在煤油燈的照耀下,她看見了一張完全意想不到的臉。
微弱的暖黃色燈光包裹住全身,一下子世界仿佛只剩下窒息的靜謐,壓得人喘不過氣來。
那人剛一出現,原本還乖乖坐在地上的小男孩就爬了起來,三兩步跑上台階,抱住對方的腿,嘴甜地喊道:「娘。」
「鍋里給你留了飯,你上去吃完後帶著妹妹睡覺,我和你爹有事要辦,不許再下來。」
燭火閃動,將她的臉照得越發清晰,赫然是住在丁家對面的蘇小妹。
她的話音剛落,林愛雲視線挪動,這才看見在蘇小妹的身後還站著一道身影,臉隱藏在黑暗中,但是目測比蘇小妹高許多,頭頂都快挨到門框了,黑衣黑褲,看上去不是很壯實。
可是林愛雲知道,這人肌肉發達,力氣大得驚人,之前就是他把自己拖進巷子裡的。
只是,爹?蘇小妹的丈夫不是在西北工作,好幾年沒回來過了嗎?那這個男人是誰?
「好。」小男孩轉過頭看了一眼林愛雲,便繞過兩人直直往樓上跑去,鞋踩在木板上發出咯吱咯吱的響聲。
這會兒,林愛雲才知道自己為什麼會覺得小男孩眼熟了,因為他跟蘇小妹的眉眼簡直就是從一個模子刻出來的。

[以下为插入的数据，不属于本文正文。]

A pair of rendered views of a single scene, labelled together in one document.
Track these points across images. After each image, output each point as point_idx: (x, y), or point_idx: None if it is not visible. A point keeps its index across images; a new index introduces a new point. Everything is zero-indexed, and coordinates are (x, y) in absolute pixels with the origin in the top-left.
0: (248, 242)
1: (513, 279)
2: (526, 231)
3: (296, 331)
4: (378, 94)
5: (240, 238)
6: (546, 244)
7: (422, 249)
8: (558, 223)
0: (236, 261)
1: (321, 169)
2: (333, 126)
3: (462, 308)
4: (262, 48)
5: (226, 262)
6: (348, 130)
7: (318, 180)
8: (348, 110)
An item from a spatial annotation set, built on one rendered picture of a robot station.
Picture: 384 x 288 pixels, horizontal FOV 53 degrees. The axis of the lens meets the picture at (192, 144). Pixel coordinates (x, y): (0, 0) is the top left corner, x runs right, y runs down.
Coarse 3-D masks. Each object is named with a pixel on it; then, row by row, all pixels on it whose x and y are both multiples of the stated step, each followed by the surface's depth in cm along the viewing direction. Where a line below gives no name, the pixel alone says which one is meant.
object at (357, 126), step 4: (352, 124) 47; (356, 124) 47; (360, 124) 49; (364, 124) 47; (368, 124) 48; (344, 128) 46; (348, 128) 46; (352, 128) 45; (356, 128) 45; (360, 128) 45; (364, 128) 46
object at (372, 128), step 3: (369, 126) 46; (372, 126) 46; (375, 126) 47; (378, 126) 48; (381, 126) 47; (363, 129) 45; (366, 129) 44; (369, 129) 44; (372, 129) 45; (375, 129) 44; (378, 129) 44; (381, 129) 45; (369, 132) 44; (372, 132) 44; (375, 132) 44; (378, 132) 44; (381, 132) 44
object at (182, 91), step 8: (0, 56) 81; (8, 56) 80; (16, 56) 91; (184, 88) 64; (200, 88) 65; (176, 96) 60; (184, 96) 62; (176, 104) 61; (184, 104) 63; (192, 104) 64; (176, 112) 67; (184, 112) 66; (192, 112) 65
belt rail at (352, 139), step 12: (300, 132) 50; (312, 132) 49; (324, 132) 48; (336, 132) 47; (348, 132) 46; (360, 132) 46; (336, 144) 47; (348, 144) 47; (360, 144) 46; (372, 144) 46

隨著小男孩的腳步聲越來越遠,林愛雲一顆心也漸漸提了起來,無法動彈的她只能眼睜睜看著蘇小妹領著那個男人一步步往自己所在的方向走來。
地下室里明明有三個人在,卻安靜得針落可聞,林愛雲清晰地感覺到自己的呼吸不受控制地變重,被捆住的掌心滿是熱汗。
「喲,醒了。」男人一開口,林愛雲便認出他就是在菜市迷暈自己的人,同時她不敢置信於為什麼一個人會擁有兩種不同風格的聲音。
如果說之前見面的時候,他的聲音如涓涓細流般溫柔,那麼現在的聲音就如雷聲滾滾般沉悶。
蘇小妹和牛文山居然是一夥的,而且聽那個小孩兒對牛文山的稱呼,顯然兩人的關係不一般。
「是不是很驚訝是我?」牛文山喉間溢出陣陣低笑,歪頭看著她越來越慘白的臉色,「畢竟你還專門找去了廠里,哈哈哈,但很可惜,平時監視你的人是她,不是我。」
言外之意便是他該上班的時候確實在上班,而蘇小妹一個沒有工作的家庭主婦則代替他監視林愛雲,這樣不會引起旁人任何懷疑。
兩個平時看起來八竿子打不著的人,論誰也不會把他們聯繫到一塊兒。
牛文山蹲下身來,伸出手捏住林愛雲的下巴,那是一雙常年乾重活才會擁有的手,指尖帶著厚厚的一層繭子,落在皮膚上壓得生疼,她下意識地扭頭狠狠躲開他的手,一雙眼睛瞪得老大,表達自己憤怒的情緒。